The case involves a withdrawing partner in a German commercial general partnership (oHG) who received a settlement payment from the sole remaining partner (sec. 142 (1) and 105 (2) HGB, sec. 738 (1) BGB). Since the payment of a settlement in return for the interest of a withdrawing partner is a purchase transaction for tax purposes, the holding of the case applies to all asset purchases of businesses including purchases of interests in partnerships. Under German tax law, the purchase of a partnership interest is treated as a pro rata purchase of the underlying assets.

The court held that the profits inherent in contracts on the order books of the purchased business constitute distinct intangible assets which the purchaser must capitalise separately on his opening balance sheet following purchase of the entity. (Such intangibles would not appear on the balance sheet of the entity being purchased because of the presumption of equal consideration on both sides of an executory contract and the prohibition on capitalisation of unrealised profits.) The court further stated that the profit expectation inherent in contracts in the course of performance is not to be subsumed under goodwill. This, while not new, is favourable for the taxpayer because, for tax purposes, acquired goodwill can only be written off over a period of 15 years, whereas the purchased "contracts in progress" can generally be depreciated much faster.

At issue in the decision was primarily the valuation of this item. The taxpayer had apparently valued the intangible with respect to both profit expectation and the fixed costs covered by the contracts (Deckungsbeitrag). There is support in the literature for this position. The court rejected this approach in favour of valuation with respect to the profit expectation alone. It considered the contribution to fixed costs to be subsumed in goodwill, even though it explicitly held that the profit expectation was not.

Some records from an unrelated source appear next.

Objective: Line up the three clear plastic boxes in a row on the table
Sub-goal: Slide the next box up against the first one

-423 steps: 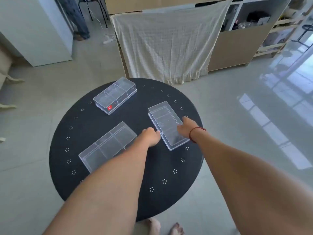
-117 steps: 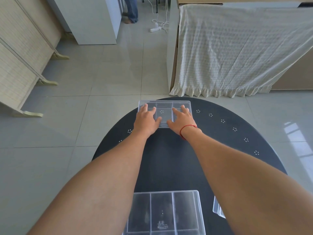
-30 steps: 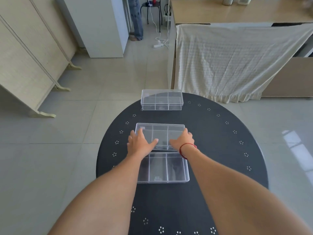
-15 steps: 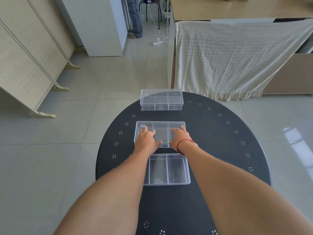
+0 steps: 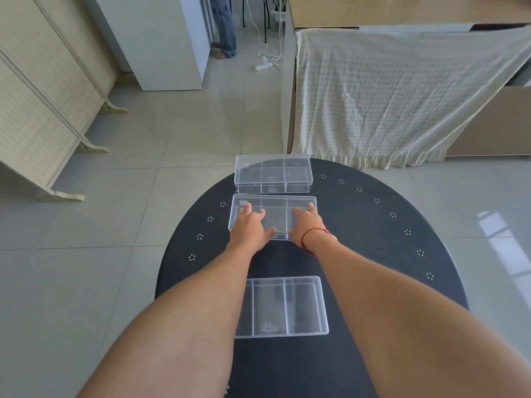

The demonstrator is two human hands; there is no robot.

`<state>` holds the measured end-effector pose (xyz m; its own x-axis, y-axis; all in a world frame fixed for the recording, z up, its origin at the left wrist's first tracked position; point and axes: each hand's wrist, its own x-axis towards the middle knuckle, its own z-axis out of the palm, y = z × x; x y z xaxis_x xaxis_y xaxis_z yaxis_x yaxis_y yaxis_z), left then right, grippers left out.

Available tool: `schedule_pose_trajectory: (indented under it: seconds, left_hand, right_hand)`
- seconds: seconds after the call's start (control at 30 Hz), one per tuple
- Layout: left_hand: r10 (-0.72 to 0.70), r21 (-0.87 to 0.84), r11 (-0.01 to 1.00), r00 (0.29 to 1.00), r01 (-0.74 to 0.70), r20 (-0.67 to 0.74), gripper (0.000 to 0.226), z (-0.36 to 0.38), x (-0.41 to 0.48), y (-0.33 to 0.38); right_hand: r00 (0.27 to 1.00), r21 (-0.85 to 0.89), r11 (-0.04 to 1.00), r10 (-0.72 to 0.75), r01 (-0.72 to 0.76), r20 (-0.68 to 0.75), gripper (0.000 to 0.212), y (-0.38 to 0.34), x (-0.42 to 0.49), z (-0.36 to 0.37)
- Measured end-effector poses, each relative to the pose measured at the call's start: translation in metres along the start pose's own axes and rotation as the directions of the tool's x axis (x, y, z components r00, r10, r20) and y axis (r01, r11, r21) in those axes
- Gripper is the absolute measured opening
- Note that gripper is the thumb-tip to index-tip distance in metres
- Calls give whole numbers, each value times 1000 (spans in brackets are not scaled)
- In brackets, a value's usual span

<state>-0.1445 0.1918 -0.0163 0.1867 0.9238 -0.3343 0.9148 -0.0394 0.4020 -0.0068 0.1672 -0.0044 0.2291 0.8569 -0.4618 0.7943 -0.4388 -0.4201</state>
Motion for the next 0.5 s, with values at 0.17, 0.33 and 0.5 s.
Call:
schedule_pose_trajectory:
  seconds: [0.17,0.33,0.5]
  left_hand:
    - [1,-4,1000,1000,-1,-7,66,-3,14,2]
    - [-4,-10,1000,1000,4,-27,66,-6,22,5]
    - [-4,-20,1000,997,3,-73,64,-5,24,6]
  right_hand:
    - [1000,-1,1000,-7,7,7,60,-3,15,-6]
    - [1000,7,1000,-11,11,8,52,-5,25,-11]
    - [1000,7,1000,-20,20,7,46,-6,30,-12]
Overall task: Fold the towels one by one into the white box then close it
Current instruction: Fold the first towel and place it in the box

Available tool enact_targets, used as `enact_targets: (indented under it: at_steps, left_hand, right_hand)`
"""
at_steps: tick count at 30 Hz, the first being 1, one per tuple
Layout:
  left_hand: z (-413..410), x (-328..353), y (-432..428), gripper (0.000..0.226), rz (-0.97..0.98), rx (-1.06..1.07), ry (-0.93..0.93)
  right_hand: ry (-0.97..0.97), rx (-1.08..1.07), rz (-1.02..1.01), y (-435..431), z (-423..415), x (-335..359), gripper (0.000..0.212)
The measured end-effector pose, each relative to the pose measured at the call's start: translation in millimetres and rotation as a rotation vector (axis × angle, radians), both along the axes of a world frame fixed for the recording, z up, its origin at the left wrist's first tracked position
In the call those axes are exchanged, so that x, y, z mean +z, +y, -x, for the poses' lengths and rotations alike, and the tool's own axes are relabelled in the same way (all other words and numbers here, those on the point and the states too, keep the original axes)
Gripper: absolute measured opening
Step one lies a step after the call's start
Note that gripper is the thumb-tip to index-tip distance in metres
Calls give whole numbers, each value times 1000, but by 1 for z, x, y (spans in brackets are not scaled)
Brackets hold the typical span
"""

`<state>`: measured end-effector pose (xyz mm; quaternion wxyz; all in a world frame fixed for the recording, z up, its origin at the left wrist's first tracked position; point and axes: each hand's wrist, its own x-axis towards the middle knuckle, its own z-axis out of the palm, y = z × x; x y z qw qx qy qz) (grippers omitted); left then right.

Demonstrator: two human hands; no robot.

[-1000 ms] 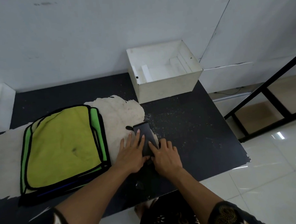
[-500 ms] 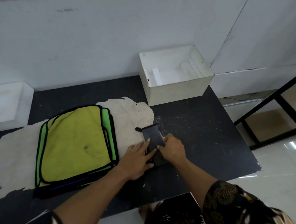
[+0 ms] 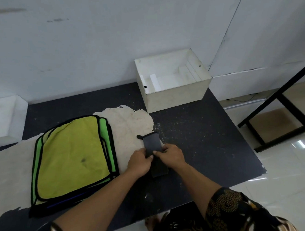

The legal standard of valuation is the so-called going concern value (Teilwert - sec. 6 (1) no. 7 EStG). This is defined as the price which a purchaser of the entire business would assign to the particular asset if he intends to continue operating the business. A good argument can be made that a purchaser would take account of the cost contribution ratio of contracts already on the order books in arriving at a price for the overall business. However, the taxpayer was apparently unable to provide specific evidence that the purchaser had in fact given separate consideration to the cost contribution effect. The court implied that it might have ruled differently had such evidence been produced.

The court stated that valuation with respect to the cost coverage contribution would lead to a double deduction for the taxpayer, once by way of depreciation of the intangible asset "contracts in progress" and a second time when the costs were actually incurred. This might be an aspect to consider in deciding on the value to assign to the cost coverage ratio, as opposed to an argument against taking any account of it whatsoever.

The taxpayer has appealed the decision to the Federal Tax Court.